------ INFORMATION SHOWN

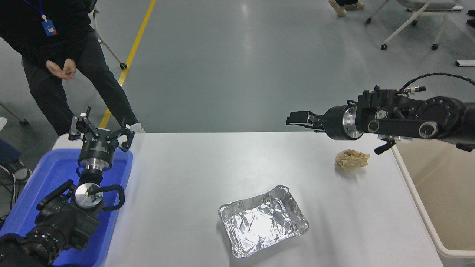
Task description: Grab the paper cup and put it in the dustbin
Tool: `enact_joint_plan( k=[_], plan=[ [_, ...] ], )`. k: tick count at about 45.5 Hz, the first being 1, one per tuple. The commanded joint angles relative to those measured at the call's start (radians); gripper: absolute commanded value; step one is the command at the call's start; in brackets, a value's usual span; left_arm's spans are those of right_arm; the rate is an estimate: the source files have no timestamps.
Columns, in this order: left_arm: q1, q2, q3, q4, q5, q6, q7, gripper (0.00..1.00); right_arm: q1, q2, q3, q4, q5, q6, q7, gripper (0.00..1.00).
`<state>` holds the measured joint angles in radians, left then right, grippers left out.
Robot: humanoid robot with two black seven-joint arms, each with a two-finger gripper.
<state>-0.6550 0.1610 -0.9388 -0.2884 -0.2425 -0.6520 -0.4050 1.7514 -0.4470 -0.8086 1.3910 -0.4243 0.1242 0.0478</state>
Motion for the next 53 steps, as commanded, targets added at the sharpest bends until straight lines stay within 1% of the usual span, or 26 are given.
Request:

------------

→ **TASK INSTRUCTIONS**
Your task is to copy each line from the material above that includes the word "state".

→ **RESPONSE TO THIS TASK**
`<state>` holds the measured joint angles in radians, left then right, grippers left out.
<state>-0.6550 0.1610 -0.9388 -0.2884 -0.2425 -0.6520 -0.4050 1.7514 -0.4470 -0.8086 1.3910 -0.4243 0.1242 0.0478</state>

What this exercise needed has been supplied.